Raw data

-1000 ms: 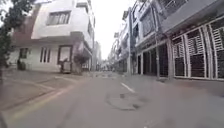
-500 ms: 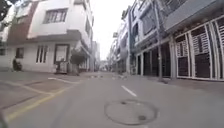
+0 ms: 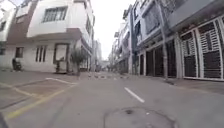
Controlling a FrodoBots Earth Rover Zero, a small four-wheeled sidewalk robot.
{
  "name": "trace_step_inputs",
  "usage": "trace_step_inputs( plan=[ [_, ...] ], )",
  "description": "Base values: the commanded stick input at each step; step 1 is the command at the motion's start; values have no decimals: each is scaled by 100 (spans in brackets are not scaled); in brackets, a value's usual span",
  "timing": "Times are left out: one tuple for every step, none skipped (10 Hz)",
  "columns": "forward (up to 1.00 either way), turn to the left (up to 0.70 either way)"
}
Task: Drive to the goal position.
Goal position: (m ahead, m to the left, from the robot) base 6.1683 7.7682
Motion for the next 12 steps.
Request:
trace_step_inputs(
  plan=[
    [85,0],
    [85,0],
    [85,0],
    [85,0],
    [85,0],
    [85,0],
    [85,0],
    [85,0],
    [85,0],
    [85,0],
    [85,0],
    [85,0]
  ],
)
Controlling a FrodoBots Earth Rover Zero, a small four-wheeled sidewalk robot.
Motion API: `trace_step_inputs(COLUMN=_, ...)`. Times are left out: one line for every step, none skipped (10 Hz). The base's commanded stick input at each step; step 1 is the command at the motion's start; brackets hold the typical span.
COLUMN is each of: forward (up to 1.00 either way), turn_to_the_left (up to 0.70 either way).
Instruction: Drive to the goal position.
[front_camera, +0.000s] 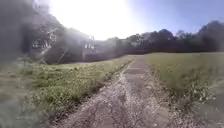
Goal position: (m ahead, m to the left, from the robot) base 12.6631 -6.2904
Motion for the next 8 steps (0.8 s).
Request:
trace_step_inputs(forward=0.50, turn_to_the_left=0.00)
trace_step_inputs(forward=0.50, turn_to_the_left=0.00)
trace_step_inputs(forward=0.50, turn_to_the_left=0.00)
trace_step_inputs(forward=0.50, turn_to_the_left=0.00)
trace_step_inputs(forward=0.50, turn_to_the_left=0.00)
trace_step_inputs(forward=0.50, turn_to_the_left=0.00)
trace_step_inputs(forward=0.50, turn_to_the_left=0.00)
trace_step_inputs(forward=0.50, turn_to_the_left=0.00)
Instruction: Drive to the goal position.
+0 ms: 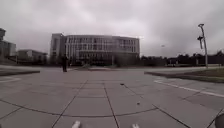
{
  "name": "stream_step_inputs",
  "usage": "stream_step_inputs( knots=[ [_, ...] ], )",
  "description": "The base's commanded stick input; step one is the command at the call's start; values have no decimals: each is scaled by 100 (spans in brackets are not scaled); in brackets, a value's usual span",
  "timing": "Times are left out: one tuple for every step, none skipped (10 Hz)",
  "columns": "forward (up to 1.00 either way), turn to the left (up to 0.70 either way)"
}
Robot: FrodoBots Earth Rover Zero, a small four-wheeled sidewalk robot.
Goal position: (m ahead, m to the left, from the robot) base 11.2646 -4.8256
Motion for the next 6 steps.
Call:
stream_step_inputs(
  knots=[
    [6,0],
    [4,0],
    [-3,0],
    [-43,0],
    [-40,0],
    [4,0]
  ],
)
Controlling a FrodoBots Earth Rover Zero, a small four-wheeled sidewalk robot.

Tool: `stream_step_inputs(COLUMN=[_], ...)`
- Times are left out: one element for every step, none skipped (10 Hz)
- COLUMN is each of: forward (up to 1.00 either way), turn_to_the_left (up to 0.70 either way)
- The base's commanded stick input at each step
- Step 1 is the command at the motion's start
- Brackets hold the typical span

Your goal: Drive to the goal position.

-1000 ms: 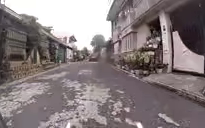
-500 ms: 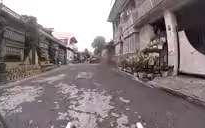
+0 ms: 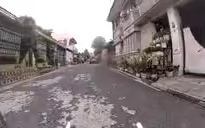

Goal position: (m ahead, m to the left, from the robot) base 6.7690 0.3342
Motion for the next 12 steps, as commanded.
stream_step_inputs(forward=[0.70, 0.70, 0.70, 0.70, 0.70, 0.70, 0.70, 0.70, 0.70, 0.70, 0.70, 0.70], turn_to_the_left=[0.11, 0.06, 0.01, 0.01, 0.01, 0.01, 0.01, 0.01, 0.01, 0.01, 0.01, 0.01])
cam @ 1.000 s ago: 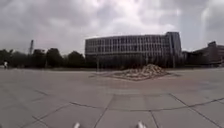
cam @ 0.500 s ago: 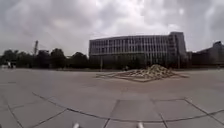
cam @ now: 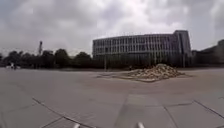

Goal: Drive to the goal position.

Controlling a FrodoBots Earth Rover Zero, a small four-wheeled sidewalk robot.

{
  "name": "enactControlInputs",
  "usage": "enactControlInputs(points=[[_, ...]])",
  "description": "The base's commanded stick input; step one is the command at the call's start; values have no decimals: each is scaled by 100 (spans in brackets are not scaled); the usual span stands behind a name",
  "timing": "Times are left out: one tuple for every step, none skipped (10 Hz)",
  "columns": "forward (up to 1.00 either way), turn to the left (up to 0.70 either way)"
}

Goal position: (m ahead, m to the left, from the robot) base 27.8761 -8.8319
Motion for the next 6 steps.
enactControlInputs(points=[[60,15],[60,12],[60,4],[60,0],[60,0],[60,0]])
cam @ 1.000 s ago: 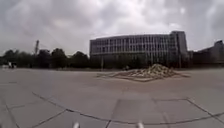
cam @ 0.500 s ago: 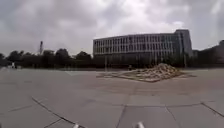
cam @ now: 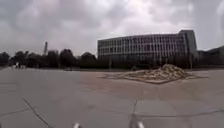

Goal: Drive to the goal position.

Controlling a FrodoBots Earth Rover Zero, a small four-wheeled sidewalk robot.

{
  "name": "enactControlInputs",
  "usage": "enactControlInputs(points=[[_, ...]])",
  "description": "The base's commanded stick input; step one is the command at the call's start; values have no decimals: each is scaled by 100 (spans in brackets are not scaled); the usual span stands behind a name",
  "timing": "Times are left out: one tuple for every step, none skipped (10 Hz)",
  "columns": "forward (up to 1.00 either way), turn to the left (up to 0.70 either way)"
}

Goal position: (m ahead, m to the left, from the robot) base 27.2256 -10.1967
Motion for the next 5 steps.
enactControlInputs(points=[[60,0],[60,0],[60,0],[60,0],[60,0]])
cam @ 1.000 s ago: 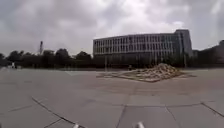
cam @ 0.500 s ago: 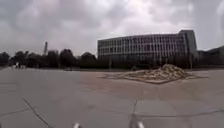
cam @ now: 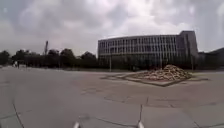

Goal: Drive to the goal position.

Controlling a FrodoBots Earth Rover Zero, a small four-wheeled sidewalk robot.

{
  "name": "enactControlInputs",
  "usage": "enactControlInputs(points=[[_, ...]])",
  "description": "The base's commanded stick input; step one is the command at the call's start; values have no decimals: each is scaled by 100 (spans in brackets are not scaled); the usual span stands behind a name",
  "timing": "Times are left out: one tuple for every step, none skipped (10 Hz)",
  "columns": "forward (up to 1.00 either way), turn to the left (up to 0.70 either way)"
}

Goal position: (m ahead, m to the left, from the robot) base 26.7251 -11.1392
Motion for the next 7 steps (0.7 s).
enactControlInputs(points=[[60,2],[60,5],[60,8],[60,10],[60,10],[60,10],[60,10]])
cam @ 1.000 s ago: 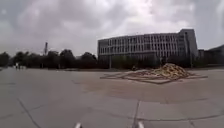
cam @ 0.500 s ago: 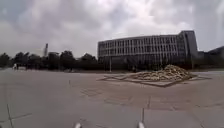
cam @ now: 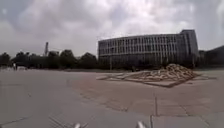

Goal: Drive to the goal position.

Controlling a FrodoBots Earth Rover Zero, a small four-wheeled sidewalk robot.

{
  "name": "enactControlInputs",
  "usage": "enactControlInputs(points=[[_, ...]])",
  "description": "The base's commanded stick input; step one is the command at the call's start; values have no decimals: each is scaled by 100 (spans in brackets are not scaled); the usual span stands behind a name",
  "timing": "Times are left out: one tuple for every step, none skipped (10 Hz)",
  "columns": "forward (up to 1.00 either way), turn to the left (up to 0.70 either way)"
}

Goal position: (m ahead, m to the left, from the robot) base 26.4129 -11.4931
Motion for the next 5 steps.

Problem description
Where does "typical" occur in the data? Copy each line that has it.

Exercise result
Motion API: `trace_step_inputs(COLUMN=_, ...)`. Times are left out: one line for every step, none skipped (10 Hz). The base's commanded stick input at each step; step 1 is the command at the motion's start; brackets hold the typical span.
- Brackets hold the typical span

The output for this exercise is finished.